Supreme Court of Ohio
Dec 31, 1975
44 Ohio St. 2d 229 (Ohio 1975)

Opinion

No. 75-527

Decided December 31, 1975.

Workmen's compensation — Claim for benefits — Employee of self-insured employer — Limitations period — R.C. 4123.84 — "Benefits" construed.

CERTIFIED by the Court of Appeals for Summit County.

On June 22, 1970, appellant, Dan Francis, allegedly injured his left arm and shoulder while in the course of his employment at Chrysler Corporation, Twinsburg Plant. The plant physician, a salaried employee of Chrysler Corporation, saw appellant at the plant dispensary four days later, diagnosed appellant as suffering from epicondylitis (tennis elbow), and prescribed treatment. On September 16, 1970, appellant again visited the dispensary and reported recurrence of the symptoms, and was treated by the nurse on duty. Thereafter, appellant never sought or received any further medical attention for his elbow.

On October 18, 1972, appellant made written application for workmen's compensation as a result of the June 1970 incident. The claim was disallowed by the Administrator of the Bureau of Workmen's Compensation on the ground that the injury was not sustained in the course of appellant's employment. Upon appeal to the Canton Regional Board of Review, the board ruled that it had no jurisdiction to consider the appeal because the application was not filed within two years of the date of the injury as required by R.C. 4123.84. The Industrial Commission refused further appeal.

Appellant then appealed to the Court of Common Pleas of Summit County. Both parties filed motions for summary judgment. On September 17, 1974, the court held appellant's claim to be barred by the statute of limitations and rendered final judgment for appellees.

That judgment was affirmed by the Court of Appeals for Summit County, and that court, finding its judgment to be in conflict with the judgment of the Court of Appeals for Montgomery County in the case of Harrison v. Sommer (unreported, February 27, 1973), No. 3982, certified the record of this case to this court for review and final determination.

Rudd, Karl, Sheerer, Lybarger Campbell, Co., L.P.A., and Mr. Benjamin B. Sheerer, for appellant.

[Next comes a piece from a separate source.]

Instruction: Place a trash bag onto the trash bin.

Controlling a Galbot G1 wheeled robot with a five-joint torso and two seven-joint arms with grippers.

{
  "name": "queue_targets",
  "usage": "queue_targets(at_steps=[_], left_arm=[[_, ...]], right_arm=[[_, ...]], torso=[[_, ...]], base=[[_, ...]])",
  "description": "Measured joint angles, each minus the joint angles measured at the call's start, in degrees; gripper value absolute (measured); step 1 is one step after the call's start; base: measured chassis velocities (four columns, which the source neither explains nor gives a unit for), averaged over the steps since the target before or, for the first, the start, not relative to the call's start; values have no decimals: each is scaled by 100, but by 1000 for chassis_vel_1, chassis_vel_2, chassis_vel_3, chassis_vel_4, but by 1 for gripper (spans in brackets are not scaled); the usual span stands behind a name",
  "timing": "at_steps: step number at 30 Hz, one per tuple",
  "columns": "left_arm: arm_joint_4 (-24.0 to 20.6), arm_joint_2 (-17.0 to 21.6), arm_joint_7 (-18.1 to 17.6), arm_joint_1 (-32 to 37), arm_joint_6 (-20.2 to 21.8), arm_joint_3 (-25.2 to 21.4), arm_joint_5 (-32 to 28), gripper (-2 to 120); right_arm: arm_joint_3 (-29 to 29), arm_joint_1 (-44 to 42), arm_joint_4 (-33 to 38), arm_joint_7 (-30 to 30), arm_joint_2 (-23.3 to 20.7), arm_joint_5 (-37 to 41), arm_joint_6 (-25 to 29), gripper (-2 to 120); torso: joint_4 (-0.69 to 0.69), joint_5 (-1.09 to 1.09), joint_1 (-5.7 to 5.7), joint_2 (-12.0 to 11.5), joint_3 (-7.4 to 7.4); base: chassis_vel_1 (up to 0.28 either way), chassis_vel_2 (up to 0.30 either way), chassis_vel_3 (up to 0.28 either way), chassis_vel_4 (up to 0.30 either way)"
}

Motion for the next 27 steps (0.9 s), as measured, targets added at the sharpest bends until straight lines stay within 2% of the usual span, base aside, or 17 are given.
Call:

Messrs. Buckingham, Doolittle Burroughs and Mr. Walter E. deBruin, for appellee Chrysler Corporation.

Mr. William J. Brown, attorney general, for appellee Administrator, Bureau of Workmen's Compensation.


Appellant's primary contention is that the ordinary and plain meaning of R.C. 4123.84, its legislative history, the special characteristics of self-insurance, and the liberal construction to be given to the Workmen's Compensation Act, include as a "benefit" the furnishing of medical services to an employee by a salaried plant physician, thereby causing such treatment to invoke the tolling aspect of R.C. 4123.84 (A)(2)(b).

As pertinent here, R.C. 4123.84 provides:
"(A) In all cases of injury or death, claims for compensation or benefits for the specific part or parts of the body injured shall be forever barred unless, within two years after the injury or death:
"(1) Written notice of the specific part of parts of the body claimed to have been injured has been made to the Industrial Commission or the Bureau of Workmen's Compensation;
"(2) In the event the employer has elected to pay compensation or benefits directly, one of the following has occurred:
"(a) Written notice of the specific part or parts of the body claimed to have been injured has been given to the commission or bureau;
"(b) Compensation or benefits have been paid or furnished equal to or greater than is provided for in Sections 4123.52, 4123.55 to 4123.62, inclusive, and 4123.64 to 4123.67, inclusive, of the Revised Code.
"(3) Written notice of death has been given to the commission or bureau.
"(B) As used in division (A)(2)(b) of this Section `benefits' means payment by a self-insured employer to, or on behalf of, an employee for:
"(1) A hospital bill;
"(2) A medical bill to a licensed physician or hospital;
"(3) An orthopedic or prosthetic device."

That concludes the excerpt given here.